Jakarta, Aktual.com – Selepas Sri Mulyani menjadi Menteri Keuangan menggantikan Bambang Brodjonegoro, segudang ‘pekerjaan rumah’ masih menanti. Yang terpenting terkait reformasi birokrasi yang saat ini masih lamban.
Menurut Direktur Eksekutif Indef, Enny Sri Hartati, Menkeu baru saat ini harus mampu mengatasi problem institusional dan kelembagaan. Sebab, problem besar di sektor ekonomi adalah kelambanan kinerja birokrasi atau birokrasi yang tidak efektif.
“Berapapun anggarannya kalau birokrasinya tidak efektif maka tidak akan menjadi stimulus fiskal. Di era Bambang, kondisi itu belum terselesaikan,” ungkap Enny di Jakarta, Kamis (28/7).
Untuk mengefektifkan kinerja birokrasi tersebut, kata Enny, maka harus membuat perubahan struktural. Reformasi struktural itu harus betul-betul konkrit diterjemahkan dalam policy anggaran.
“Jadi reshuffle itu intinya harus mampu menyelesaikan problem institusional. Jika itu teratasi, maka reshuffle kabinet atau reposisi kabinet ini benar-benar menjawab persoalan ekonomi kita,” terang dia.
Masalah eksternal kelembagaan juga harus cepat diselesaikan. Yang paling urgent tentu saja terkait peningkatan daya beli yang masih menurun tajam. Pasalnya, konsumsi rumah tangga menurun terus dan tidak pulih dari lima persen.
Jika daya beli harus naik, maka harus ada pendapatan. Pendapatan ada, jika ada pekerjaan, dan pekerjaan bisa didapat jika tersedianya lapangan pekerjaan. “Ini ‘PR’ yang harus diselesaikan pemerintah,” ungkap dia.
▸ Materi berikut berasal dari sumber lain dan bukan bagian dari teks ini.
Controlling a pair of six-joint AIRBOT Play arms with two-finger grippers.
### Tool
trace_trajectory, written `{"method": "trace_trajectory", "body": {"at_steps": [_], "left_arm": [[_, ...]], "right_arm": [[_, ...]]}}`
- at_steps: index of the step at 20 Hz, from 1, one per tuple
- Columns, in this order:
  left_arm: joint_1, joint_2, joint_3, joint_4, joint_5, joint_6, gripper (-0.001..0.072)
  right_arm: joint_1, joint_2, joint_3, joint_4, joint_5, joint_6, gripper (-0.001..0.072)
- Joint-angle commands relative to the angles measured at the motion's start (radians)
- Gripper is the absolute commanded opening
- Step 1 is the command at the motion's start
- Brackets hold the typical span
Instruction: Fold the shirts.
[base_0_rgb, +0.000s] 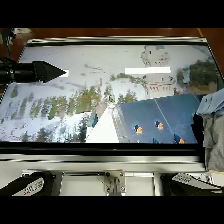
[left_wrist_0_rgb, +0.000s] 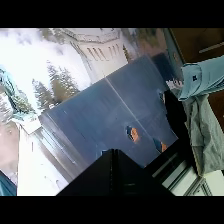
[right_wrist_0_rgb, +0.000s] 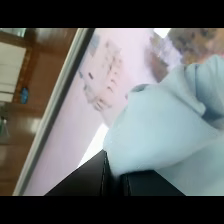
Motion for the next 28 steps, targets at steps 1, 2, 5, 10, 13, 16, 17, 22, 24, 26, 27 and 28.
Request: {"method": "trace_trajectory", "body": {"at_steps": [1,2,5,10,13,16,17,22,24,26,27,28], "left_arm": [[0.0,0.0,0.0,0.0,-0.001,-0.001,0.0038],[0.0,0.0,0.0,0.0,-0.001,-0.001,0.0038],[0.0,0.0,0.0,0.0,-0.001,-0.001,0.0038],[0.0,0.0,0.0,0.0,-0.001,0.0,0.0038],[-0.013,0.0,0.0,0.0,-0.001,0.0,0.0038],[-0.034,0.0,0.0,0.001,0.0,0.001,0.0038],[-0.038,0.0,0.0,0.0,-0.001,0.0,0.0038],[-0.04,0.0,0.0,0.001,-0.001,0.001,0.0038],[-0.04,0.0,0.0,0.001,-0.001,0.0,0.0038],[-0.04,0.0,0.0,0.001,-0.001,0.001,0.0038],[-0.04,0.0,0.0,0.001,0.0,0.0,0.0038],[-0.04,0.0,0.0,0.001,0.0,0.0,0.0038]], "right_arm": [[-0.01,-0.018,0.001,0.123,-0.13,0.0,0.0062],[-0.01,-0.018,0.001,0.13,-0.153,0.0,0.0062],[-0.027,-0.018,0.001,0.07,-0.079,-0.005,0.0062],[-0.098,-0.018,0.001,-0.315,0.332,-0.026,0.0062],[-0.14,-0.013,-0.015,-0.476,0.424,0.005,0.0062],[-0.149,-0.013,-0.08,-0.62,0.498,0.005,0.0062],[-0.148,-0.013,-0.109,-0.641,0.506,0.004,0.0062],[-0.148,-0.013,-0.28,-0.785,0.497,-0.008,0.0062],[-0.148,-0.013,-0.329,-0.864,0.475,-0.006,0.0063],[-0.148,-0.013,-0.363,-0.894,0.427,0.005,0.0372],[-0.148,-0.013,-0.365,-0.896,0.412,-0.018,0.068],[-0.148,-0.013,-0.356,-0.898,0.411,-0.036,0.0688]]}}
Menurut Enny, kondisi fiskal saat ini masih kedodoran. Sehingga, kuncinya bukan sebatas menteri itu dipercaya pasar, melainkan bagaimana anggaran yang ada itu untuk bisa menggerakkan sektor riil.
“Bukan hanya mendapat kepercayaan pasar, pasar keuangan, pasar modal, tapi perlu ada kebijakan reformasi struktural. Selama ini tidak pernah terjadi,” papar dia.
Selain itu, industrialiasi juga penting. Menurut Enny, ketika ada depresiasi rupiah, mestinya menjadi momentum untuk mampu mendongkrak ekspor. Namun, ketika ekspor Indonesia masih terjerembab ekspor komoditas, maka selamanya akan menjadi persoalan. Makanya, ketika Juni lalu neraca perdagangan surplus, tapi ekspor malah negatif.
“Jadi itu semu. Mestinya, bisa memanfaatkan kondisi perekononian global yang belum pulih. Sehingga perlu ada policy agar ada kebijakan yang tepat untuk hilirisasi industri. Tanpa itu, hanya akan jadi penonton terus,” pungkas dia.